На какое-то время его слова грабителей успокоили, в Юнкерсе не было предусмотрено кислородных масок, посадить самолёт и пристрелить Травина пассажиры не могли, им приходилось терпеть и верить ему на слово. Но симптомы нарастали, женщина пожаловалась, что у неё двоится в глазах, Сергей предложил ей лечь и глаза эти закрыть, что она и сделала. Базиль пока держался, и видимо, что-то заподозрил. Потому что он перебрался на переднее сидение, и нацелил на Травина пистолет.
— А ну снижайся. Будешь дурить, упадём все вместе, — пообещал он.
Сергей кивнул. И резко распрямил руку, впечатывая кулак в лицо франта. Тот выстрелил, пуля пробила обшивку, через дырку засвистел воздух. Но Травин уже бил Базиля головой о приборную доску, нескольких ударов хватило, чтобы тот потерял сознание.
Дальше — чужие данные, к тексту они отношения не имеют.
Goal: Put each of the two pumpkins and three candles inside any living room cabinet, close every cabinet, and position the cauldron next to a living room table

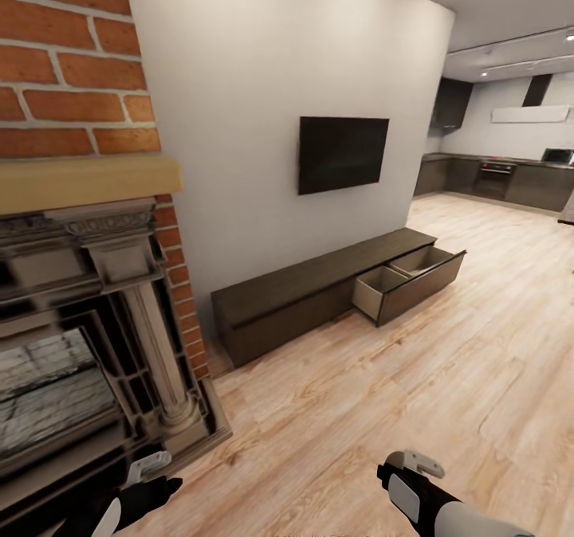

Сергей оглянулся — Мурочка и Лиза лежали на диванах, свесив руки и открыв рты.
На Юнкерсе стоял простейший автопилот модели Лоуренса Сперри, соединявший рули высоты с механическим альтиметром, Травин отметил, что до ближайшего облака ещё минут десять, и решил рискнуть. Он перевёл рычаг в крайнее верхнее положение и вдавил его, механизм щёлкнул, самолёт чуть нырнул, но сразу выровнялся. Первым Сергей связал Базиля, тот пытался прийти в себя, мычал и даже сопротивлялся, пришлось ещё раз приложить его кулаком по голове. Потом пришёл черёд Мурочки, её Травин привязал к подельнику так, чтобы они и шелохнуться не могли. Проверил у Лизы пульс, подложил ей под голову сложенный мешок, а потом разблокировал управление, и развернул самолёт.
* * *
Ко вторнику всё яснее проступали приметы окончания курортного сезона. В ротондах, галереях и открытых залах ощутимо меньше стало отдыхающих, они спешно покидали город, уезжая кто куда, утренний поезд из Кисловодска через Ростов в Москву был забит под завязку. Из северных районов страны прибывали беспризорные, городская милиция с ног сбилась, отлавливая малолетних бродяжек возле грузовых составов. Профсоюзные здравницы тоже пустели, на зарядку выходила едва ли половина из тех, что были раньше. Экскурсовод Маруся жаловалась, что скоро некому будет показывать грот Лермонтова, и что доход молодой семьи ощутимо упадёт, и что Ляпидевский, гад, похоже, ей изменяет. Теперь она сидела на месте курортной дамы и встречала немногочисленных гостей.